Observed and Expected Discovery Rates

Figure 3 shows the changes in the ODR and EDR estimates over time. There were no significant linear, b = 0.06 (SE = 0.17 p = 0.748) or non-linear,  b = -0.02 (SE = 0.03, p = 0.435) trends observed in the ODR estimate. The regression results for the EDR estimate showed no significant linear, b = 0.75 (SE = 0.51 p = 0.153) or non-linear, b = 0.04 (SE = 0.08 p = 0.630) changes over time. These findings indicate the journal has not increased its publication of non-significant results even though selection bias is heavily present. Furthermore, the lack of changes to the EDR suggests that many studies continue to be statistically underpowered to measure the effect sizes of interest.

Figure 3

Expected Replicability Rates and False Discovery Risks

Figure 4 depicts the false discovery risk (FDR) and the Estimated Replication Rate (ERR). It also shows the Expected Replication Failure rate (EFR = 1 – ERR). A comparison of the EFR with the FDR provides information for the interpretation of replication failures. If the FDR is close to the EFR, many replication failures may be due to false positive results in original studies. In contrast, if the FDR is low, most replication failures will likely be false negative results in underpowered replication studies.

The ERR estimate showed a significant linear increase over time, b = 0.61, SE = 0.26, p = 0.031. No significant non-linear trend was observed, b = 0.07, SE = 0.4, p = 0.127. These findings are consistent with the observed significant increase in sample sizes as the reduction in sampling error increases the likelihood that an effect will replicate.

The significant increase in the ERR without a significant increase in the EDR is partially explained by the higher power of the test for the ERR that can be estimated with higher precision.
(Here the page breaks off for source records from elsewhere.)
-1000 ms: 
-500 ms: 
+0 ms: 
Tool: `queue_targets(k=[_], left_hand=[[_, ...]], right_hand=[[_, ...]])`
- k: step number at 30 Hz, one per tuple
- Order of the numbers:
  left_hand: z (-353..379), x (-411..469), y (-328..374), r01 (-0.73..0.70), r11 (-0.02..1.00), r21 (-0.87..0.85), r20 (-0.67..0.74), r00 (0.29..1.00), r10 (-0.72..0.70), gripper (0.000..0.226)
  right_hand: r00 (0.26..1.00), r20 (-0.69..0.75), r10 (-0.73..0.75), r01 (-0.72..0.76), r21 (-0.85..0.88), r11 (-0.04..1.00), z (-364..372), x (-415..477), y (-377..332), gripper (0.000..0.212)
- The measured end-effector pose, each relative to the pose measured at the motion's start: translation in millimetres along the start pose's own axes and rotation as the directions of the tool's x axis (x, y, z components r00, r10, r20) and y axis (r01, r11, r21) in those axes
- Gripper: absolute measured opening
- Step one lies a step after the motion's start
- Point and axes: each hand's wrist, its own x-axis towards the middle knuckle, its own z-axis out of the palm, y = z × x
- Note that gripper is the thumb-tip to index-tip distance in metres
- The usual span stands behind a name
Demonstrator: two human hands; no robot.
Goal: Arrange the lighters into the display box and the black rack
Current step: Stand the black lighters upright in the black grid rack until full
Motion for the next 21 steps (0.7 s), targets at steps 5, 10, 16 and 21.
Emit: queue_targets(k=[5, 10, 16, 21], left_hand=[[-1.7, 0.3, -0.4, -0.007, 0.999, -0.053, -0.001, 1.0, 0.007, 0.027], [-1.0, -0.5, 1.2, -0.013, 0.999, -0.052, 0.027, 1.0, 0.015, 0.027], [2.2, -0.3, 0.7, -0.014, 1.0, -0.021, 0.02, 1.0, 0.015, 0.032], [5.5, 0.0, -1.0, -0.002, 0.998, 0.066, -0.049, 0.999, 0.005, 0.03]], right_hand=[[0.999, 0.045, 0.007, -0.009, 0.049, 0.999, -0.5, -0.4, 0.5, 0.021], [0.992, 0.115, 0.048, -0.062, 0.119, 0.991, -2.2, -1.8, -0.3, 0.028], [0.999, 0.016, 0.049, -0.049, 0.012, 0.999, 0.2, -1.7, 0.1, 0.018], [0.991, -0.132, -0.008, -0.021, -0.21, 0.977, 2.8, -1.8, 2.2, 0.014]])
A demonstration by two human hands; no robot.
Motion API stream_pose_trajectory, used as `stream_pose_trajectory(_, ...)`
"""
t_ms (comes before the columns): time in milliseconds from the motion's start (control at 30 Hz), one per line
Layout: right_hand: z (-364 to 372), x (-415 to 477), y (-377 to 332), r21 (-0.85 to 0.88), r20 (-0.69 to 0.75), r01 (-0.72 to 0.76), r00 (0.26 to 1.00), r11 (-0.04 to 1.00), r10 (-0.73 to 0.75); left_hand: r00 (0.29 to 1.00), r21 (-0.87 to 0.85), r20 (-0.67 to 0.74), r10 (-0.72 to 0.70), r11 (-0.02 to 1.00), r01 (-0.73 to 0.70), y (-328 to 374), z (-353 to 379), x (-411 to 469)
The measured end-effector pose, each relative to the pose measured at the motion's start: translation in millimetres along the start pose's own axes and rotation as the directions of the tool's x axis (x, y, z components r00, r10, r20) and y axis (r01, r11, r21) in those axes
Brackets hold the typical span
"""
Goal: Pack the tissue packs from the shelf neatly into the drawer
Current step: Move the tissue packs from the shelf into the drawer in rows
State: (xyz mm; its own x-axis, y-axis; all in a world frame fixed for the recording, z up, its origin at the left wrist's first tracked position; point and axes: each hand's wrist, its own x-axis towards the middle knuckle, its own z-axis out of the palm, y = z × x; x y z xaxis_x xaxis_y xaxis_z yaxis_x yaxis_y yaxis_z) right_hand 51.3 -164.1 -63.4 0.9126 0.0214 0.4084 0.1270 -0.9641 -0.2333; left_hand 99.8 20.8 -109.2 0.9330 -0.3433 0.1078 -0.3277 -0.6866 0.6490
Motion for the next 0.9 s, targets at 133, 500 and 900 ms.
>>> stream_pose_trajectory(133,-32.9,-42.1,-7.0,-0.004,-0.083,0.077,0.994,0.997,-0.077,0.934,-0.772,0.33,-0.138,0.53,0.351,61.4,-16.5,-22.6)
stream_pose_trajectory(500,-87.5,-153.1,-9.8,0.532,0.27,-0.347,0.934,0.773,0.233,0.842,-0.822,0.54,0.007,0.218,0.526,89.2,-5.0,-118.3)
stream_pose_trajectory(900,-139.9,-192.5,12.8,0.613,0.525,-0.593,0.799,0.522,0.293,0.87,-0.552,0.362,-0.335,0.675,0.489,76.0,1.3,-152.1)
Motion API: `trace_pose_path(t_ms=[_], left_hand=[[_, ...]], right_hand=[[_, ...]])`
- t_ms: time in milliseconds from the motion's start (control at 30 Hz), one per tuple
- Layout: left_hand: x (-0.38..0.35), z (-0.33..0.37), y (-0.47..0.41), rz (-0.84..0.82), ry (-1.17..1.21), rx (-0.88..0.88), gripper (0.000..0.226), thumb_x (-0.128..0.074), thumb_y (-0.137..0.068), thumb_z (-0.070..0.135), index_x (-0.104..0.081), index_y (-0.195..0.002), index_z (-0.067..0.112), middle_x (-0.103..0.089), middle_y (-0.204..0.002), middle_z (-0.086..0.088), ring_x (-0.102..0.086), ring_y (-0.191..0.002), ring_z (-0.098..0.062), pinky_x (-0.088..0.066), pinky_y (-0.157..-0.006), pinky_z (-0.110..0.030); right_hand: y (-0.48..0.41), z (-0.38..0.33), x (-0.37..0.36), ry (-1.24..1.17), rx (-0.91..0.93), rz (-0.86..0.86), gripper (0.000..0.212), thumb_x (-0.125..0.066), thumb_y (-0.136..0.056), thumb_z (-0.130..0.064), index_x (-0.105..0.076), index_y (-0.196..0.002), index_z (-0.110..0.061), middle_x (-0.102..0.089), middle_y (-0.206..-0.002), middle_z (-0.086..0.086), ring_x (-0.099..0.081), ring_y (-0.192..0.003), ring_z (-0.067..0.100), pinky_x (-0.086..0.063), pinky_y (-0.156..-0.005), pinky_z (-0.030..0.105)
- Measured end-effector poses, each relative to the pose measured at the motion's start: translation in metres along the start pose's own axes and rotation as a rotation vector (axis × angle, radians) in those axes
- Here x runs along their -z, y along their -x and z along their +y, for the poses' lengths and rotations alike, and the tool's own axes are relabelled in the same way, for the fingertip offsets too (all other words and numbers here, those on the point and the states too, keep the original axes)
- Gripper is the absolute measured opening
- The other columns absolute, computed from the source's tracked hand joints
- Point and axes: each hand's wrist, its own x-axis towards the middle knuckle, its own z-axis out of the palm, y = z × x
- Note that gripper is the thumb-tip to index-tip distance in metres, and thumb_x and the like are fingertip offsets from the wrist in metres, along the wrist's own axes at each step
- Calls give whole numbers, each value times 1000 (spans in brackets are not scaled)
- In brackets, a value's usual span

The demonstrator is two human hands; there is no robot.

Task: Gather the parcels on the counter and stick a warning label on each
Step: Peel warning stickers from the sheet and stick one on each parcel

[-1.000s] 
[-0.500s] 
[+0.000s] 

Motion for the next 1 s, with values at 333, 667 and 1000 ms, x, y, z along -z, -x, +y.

However, it is also possible that the ERR increases more because there is an increase in the heterogeneity of studies. That is, the number of studies with low power has remained constant, but the number of studies with high power has increased. This would result in a bigger increase in the ERR than the EDR.

Figure 4

Visual inspection of Figure 4 depicts the EFR higher than the FDR over time, suggesting that replication failures of studies in Evolution & Human Behavior are more likely to be false negatives rather than false positives. Up to 30% of the published results might not be replicable, and up to 50% of those results may be false positives.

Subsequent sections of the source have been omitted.